### [Problem to solve]
Your answer must contain each line of the data, copied exactly.

### [Provided data]
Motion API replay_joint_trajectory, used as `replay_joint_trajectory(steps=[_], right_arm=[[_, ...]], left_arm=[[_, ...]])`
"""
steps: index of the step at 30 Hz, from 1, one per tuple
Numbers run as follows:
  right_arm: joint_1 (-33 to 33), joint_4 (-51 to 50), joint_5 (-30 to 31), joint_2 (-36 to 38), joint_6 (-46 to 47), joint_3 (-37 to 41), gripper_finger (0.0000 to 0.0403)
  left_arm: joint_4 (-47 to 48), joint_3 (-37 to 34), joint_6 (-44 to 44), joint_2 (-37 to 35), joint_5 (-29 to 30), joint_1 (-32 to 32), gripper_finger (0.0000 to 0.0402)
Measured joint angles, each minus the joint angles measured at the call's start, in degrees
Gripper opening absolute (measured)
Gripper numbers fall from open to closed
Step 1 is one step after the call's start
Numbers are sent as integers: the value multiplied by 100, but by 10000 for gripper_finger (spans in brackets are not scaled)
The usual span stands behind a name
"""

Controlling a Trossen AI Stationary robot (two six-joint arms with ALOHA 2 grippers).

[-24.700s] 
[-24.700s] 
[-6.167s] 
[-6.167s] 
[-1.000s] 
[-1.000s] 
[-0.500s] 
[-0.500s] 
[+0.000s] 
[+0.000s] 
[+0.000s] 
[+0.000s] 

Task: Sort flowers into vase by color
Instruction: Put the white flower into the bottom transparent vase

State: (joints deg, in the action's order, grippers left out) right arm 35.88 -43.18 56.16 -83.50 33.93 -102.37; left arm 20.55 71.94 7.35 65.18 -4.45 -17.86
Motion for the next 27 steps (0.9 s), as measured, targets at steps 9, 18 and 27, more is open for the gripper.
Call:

### [Written response]
Motion API replay_joint_trajectory, used as `replay_joint_trajectory(steps=[_], right_arm=[[_, ...]], left_arm=[[_, ...]])`
"""
steps: index of the step at 30 Hz, from 1, one per tuple
Numbers run as follows:
  right_arm: joint_1 (-33 to 33), joint_4 (-51 to 50), joint_5 (-30 to 31), joint_2 (-36 to 38), joint_6 (-46 to 47), joint_3 (-37 to 41), gripper_finger (0.0000 to 0.0403)
  left_arm: joint_4 (-47 to 48), joint_3 (-37 to 34), joint_6 (-44 to 44), joint_2 (-37 to 35), joint_5 (-29 to 30), joint_1 (-32 to 32), gripper_finger (0.0000 to 0.0402)
Measured joint angles, each minus the joint angles measured at the call's start, in degrees
Gripper opening absolute (measured)
Gripper numbers fall from open to closed
Step 1 is one step after the call's start
Numbers are sent as integers: the value multiplied by 100, but by 10000 for gripper_finger (spans in brackets are not scaled)
The usual span stands behind a name
"""

Controlling a Trossen AI Stationary robot (two six-joint arms with ALOHA 2 grippers).

[-24.700s] 
[-24.700s] 
[-6.167s] 
[-6.167s] 
[-1.000s] 
[-1.000s] 
[-0.500s] 
[-0.500s] 
[+0.000s] 
[+0.000s] 
[+0.000s] 
[+0.000s] 

Task: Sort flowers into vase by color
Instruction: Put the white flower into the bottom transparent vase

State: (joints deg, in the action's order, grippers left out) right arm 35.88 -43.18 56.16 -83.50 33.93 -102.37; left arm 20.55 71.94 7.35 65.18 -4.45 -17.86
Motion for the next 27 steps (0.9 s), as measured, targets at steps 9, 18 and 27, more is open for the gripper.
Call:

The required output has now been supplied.